Researchers Determine How Brain Tumor Can Best Be Treated With New Test
Due to the large number of different cell types in brain tumors, which all respond to treatment in a different way, many patients relapse and the chance of a full recovery is very small. A new diagnostic test, developed by KU Leuven, indicates on the basis of a biopsy whether a treatment can attack all present tumor cells. As a result, it is possible to determine in advance which therapy is effective for each patient, so that no unnecessary treatments are started. The results of this research appear today in Cellular and Molecular Life Sciences .
Every year, about 1,000 patients in Belgium are diagnosed with glioblastoma, an aggressive brain tumour. Standard treatment starts with surgical removal, if possible, followed by a combination of radiation and chemotherapy. Because brain tumors consist of many different types of cancer cells, the chance of recurrence is high and the chance of survival very small, despite the possible treatments.

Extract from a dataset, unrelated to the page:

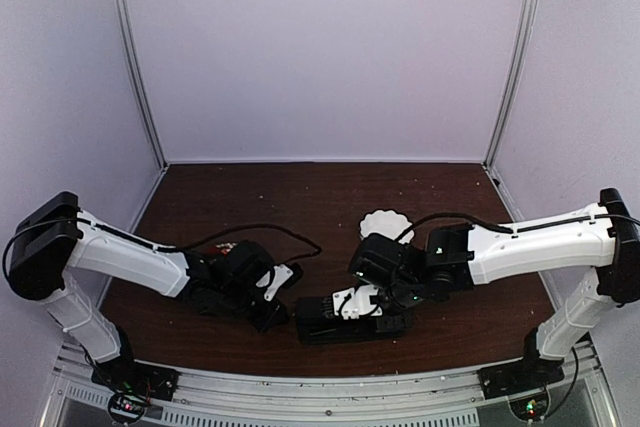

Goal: Sort the hair-cutting tools

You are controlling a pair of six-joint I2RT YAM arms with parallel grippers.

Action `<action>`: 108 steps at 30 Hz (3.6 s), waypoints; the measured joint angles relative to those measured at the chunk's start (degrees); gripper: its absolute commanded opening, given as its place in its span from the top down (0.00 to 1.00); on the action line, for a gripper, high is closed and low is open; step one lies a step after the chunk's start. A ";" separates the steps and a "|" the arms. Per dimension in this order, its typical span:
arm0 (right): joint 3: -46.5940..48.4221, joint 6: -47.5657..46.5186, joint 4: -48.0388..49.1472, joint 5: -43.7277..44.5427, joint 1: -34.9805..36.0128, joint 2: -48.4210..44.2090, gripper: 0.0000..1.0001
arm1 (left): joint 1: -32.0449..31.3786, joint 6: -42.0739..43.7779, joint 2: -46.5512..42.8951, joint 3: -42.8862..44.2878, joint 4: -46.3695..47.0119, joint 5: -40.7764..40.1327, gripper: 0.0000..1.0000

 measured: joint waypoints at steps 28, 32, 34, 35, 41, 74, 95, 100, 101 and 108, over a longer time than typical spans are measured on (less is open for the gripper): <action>0.22 0.20 -1.38 -0.46 -0.24 0.02 1.00 | 2.19 1.29 -3.34 -0.28 1.09 2.58 0.69; 0.22 0.20 -1.38 -0.46 -0.24 0.02 1.00 | 2.19 1.64 -2.25 -0.61 2.12 5.27 0.71; 0.22 0.20 -1.38 -0.46 -0.26 0.02 1.00 | 2.19 1.90 -1.07 -0.39 2.80 6.38 0.72; 0.22 0.20 -1.38 -0.46 -0.24 0.02 1.00 | 2.19 1.97 -0.52 -0.26 2.95 6.78 0.73; 0.22 0.20 -1.38 -0.48 -0.26 0.02 1.00 | 2.19 2.36 1.92 0.79 3.54 7.67 0.81; 0.26 0.52 -4.92 -0.57 -1.01 0.11 1.00 | 6.10 -2.86 13.27 5.79 15.69 24.22 1.00; -1.18 -0.26 -2.32 -0.46 -2.47 -0.98 1.00 | 7.61 -12.74 4.13 -1.29 20.24 27.34 0.60; -3.21 -2.01 0.02 -0.92 -2.47 -1.22 1.00 | 7.48 -4.28 -6.80 0.31 4.90 23.54 0.60; -3.61 -2.25 0.44 -1.20 -2.47 -1.33 1.00 | 7.48 -2.80 -7.52 0.98 2.14 22.23 0.60; -6.10 -4.68 2.82 -2.78 -2.47 -1.40 1.00 | 7.61 3.89 0.68 8.24 -9.62 10.43 0.63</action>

The need is therefore very high for effective therapies that kill all cancer cells so that patients can recover completely.
Previous clinical studies
“Various new glioblastoma therapies were tested in the past, but because only a small number of patients benefited from the treatment, clinical studies were not continued or there was no possibility for integration into the treatment schedule,” says Professor Frederik De Smet of the Department Imaging & Pathology at KU Leuven. “However, the patients who did respond well to the therapy could really be helped.”
The big advantage of our approach is that we do not develop new treatments, but reuse existing ones. As soon as our diagnostic test is ready, the therapies can quickly find their way back to the hospital.
Professor Frederik De Smet
That is why the researchers developed a new method to determine the most optimal therapy for each patient using some of the patient’s tumor cells obtained through a biopsy. They do this by briefly keeping the brain cells in the lab and testing different treatment options. “A small number of cells that survive the treatment is enough to make a tumor grow again. Our method allows us to easily investigate the effect of a drug on all cell types present in that patient, so that we can determine which specific therapy is suitable for a particular patient,” explains Professor De Smet.
Central European test hub
The model was developed for two previously tested treatments and based on animal models. “Before we can use the test in human patients, further clinical studies in the hospital are needed to validate our test,” says Professor De Smet. “We are currently also expanding our test with 15 other possible therapies and testing whether this method can also be applied to brain tumors in children.”
It often takes a long time before new treatments are used in the hospital because, after positive results in the lab, they still have to go through several clinical phases. “The big advantage of our approach is that we do not develop new treatments, but reuse existing ones. Previous clinical research has already shown that these are safe for administration to patients. As soon as our diagnostic test is ready, the therapies can quickly find their way back to the hospital,” says Professor De Smet.
Although, due to the cost price and special expertise, it will not be possible to carry out these experiments in every hospital. “What makes our method unique is the fact that it can take into account the heterogeneity of brain tumors. Because not every hospital has the right equipment, we eventually want to work with one central European test hub that can examine the various samples and provide treatment advice to local doctors.”
By testing in advance whether patients will benefit from a certain therapy, unnecessary treatments or investigations are not carried out. This saves time, as patients immediately receive the most effective treatment, and also ensures that they do not experience negative side effects from (expensive) treatments that do not work.